# Issue with Snack Stick Casings



## mkriet (Dec 4, 2016)

I've made a couple batches of snack sticks and I've noticed one issue with the casings.   After I get done cooking and everything and go to eat them,  it's like the casing isnt sticking to the meat, and will come loose.   

Has anyone else had this issue?  I'm going to be making some next weekend and would like to figure out this issue before then.


----------



## dirtsailor2003 (Dec 4, 2016)

What type of casing? What type of meat? What's your recipe? Are you water bathing to finish? Are you drying the sticks prior to smoking?

We need more info man!


----------



## JckDanls 07 (Dec 4, 2016)

yup ... complete process will help us more...


----------



## mkriet (Dec 4, 2016)

Sorry,  I know better.   

Collagen casings,  beef.  I think the recipe I used was called Greg's Snack Sticks.  I did water bath,  and I let dry for an hour or so after,  then put in brown paper bag in the fridge for a day before packaging.


----------



## mkriet (Dec 4, 2016)

I almost wonder if I didn't mix the meat enough.  I watched some videos today that show mixing until the meat is super sticky.   

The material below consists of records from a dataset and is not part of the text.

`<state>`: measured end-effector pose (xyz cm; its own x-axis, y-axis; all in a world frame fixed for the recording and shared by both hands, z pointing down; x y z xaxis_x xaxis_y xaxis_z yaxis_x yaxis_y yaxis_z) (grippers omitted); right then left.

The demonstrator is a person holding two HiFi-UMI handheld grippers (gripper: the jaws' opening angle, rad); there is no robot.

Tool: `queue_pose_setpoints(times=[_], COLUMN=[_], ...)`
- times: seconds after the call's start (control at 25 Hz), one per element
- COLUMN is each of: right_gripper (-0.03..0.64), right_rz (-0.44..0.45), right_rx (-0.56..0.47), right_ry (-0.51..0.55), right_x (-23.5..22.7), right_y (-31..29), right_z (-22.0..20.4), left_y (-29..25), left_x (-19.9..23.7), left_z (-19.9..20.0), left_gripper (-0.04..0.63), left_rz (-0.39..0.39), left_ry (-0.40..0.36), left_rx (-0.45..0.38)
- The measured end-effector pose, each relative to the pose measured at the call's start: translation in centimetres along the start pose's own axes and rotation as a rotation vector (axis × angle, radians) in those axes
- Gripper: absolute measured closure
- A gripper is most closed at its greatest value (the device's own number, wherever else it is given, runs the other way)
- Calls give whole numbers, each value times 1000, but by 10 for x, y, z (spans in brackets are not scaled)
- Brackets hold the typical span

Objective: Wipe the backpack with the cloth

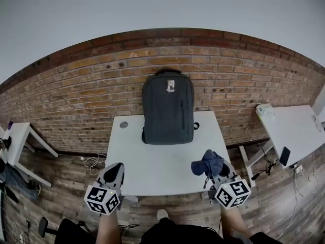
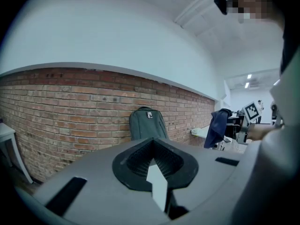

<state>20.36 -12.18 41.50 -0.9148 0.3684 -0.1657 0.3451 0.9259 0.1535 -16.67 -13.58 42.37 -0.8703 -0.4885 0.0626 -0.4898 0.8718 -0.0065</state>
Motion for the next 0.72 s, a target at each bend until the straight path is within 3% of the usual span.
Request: queue_pose_setpoints(times=[0.24,0.4,0.56,0.72], right_gripper=[557,557,557,555], right_rz=[-13,-33,-64,-93], right_rx=[-9,-11,12,31], right_ry=[19,32,46,16], right_x=[7,13,9,-5], right_y=[-58,-81,-88,-94], right_z=[-4,-8,-15,-24], left_y=[-40,-60,-79,-91], left_x=[48,73,79,77], left_z=[14,10,7,4], left_gripper=[601,600,601,600], left_rz=[-36,-64,-106,-128], left_ry=[24,19,61,50], left_rx=[-33,-11,-19,-9])
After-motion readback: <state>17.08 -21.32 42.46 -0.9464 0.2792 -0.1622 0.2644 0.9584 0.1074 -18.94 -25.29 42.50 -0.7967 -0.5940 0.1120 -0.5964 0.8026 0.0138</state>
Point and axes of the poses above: the fingertips, and each gripper's own axes: y backward along the fingers, x to its left, z out of its top, the point moved 5 cm from there along y, backward along the fingers, and after that the axes turned 10 degrees about -x, right-handed, at the moved point
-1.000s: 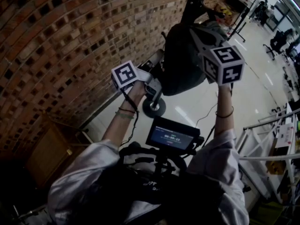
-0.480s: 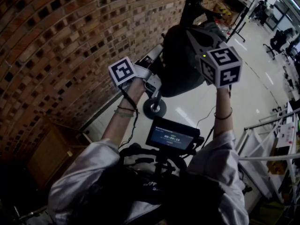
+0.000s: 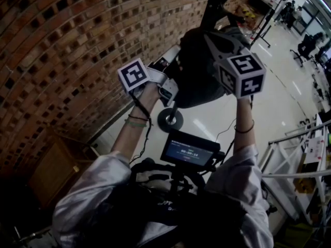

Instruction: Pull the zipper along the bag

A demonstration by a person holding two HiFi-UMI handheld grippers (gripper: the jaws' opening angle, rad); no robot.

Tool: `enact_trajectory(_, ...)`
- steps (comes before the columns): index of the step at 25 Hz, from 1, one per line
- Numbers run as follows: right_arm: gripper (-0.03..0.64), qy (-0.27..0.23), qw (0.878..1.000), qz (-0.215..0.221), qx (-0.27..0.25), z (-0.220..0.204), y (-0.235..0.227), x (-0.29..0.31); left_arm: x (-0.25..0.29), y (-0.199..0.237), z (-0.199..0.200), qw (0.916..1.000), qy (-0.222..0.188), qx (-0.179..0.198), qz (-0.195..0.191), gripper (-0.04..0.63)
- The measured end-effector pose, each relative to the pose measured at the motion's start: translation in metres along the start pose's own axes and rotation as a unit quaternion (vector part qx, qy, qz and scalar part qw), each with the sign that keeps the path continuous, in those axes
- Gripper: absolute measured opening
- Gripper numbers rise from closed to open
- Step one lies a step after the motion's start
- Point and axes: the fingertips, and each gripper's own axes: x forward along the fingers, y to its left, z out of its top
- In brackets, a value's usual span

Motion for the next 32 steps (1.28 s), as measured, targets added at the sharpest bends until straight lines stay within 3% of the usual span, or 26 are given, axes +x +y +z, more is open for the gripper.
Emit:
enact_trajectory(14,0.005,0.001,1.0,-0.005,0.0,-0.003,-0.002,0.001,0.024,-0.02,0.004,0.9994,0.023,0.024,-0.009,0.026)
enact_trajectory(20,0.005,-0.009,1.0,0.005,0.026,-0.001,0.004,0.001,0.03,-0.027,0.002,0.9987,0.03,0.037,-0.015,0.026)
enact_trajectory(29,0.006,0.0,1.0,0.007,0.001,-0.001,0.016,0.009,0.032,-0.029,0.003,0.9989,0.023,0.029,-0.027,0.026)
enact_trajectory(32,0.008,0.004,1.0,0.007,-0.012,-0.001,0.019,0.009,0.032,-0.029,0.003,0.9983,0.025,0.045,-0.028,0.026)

Also wondering if an extra binder like nfdm would help.   I did not use that in the past.


----------



## JckDanls 07 (Dec 4, 2016)

yes...  when mixing meat..  I always say....  "mix until your tired of mixing...  and then mix some more..  meat should be REALLY STICKY... so much so it's hard to clean your hands off ...   I also use NFPM...  but only at half the recommended dose...  I use half a cup per 5 lbs ...


----------



## bmudd14474 (Dec 4, 2016)

What temp did you smoke them at?


----------



## daveomak (Dec 4, 2016)

Yep... Sticky will help.....













DSCF2193.JPG



__ daveomak
__ Nov 24, 2016


----------



## dirtsailor2003 (Dec 4, 2016)

DaveOmak said:


> Yep... Sticky will help.....
> 
> 
> 
> ...



Well if you talk to LEM customer service, you'd need to add 5 gallons of water to that glob in your hand so it will go through the stuffer...


----------



## dward51 (Dec 4, 2016)

It happens.

Also if the casings are not fresh, they are prone to not sticking to the finished product.  I have some I know are old and I am still using them.  I just plan on pealing the casings off after the stick are done.  Other than that I see no point in tossing them.  I seem to recall one way to check for freshness of collagen casings is to rub them on a sheet of paper. If it leaves a slightly oily mark, they are still good.  If it does not, they will be prone to not sticking to the meat.

And Dave O. is absolutely right. Mix until you think it's over mixed (but be careful if using ECA as you don't want to break the capsules open).


----------



## dirtsailor2003 (Dec 4, 2016)

[quote name="JckDanls 07" url="/t/255180/issue-with-snack-stick-casings]  I also use NFPM....[/quote]

Naturally formed particulate matter? :)


----------



## BGKYSmoker (Dec 5, 2016)

Keep your collagen casings in the fridge. I open the bag a day before stuffing to condition them.


----------



## mkriet (Dec 5, 2016)

dirtsailor2003 said:


> Naturally formed particulate matter? :)



Yeah,  I meant  NFDM lol.   

I've been smoking at 130 no smoke for an hour,  then bumping up ten degrees every hour till I get to 180.  

I will throw the casings in the fridge, but when I've used them in the past I can feel the oil on my fingers,  so I think they are okay.   

I think I'll try mixing them better and see if that works.  I know I've seen the meat mixers which look pretty handy,  but are kinda expensive.   Does anyone use a kitchen aid mixer to mix the meat? Thinking that might be easier than hand mixing,  and I have one of those. 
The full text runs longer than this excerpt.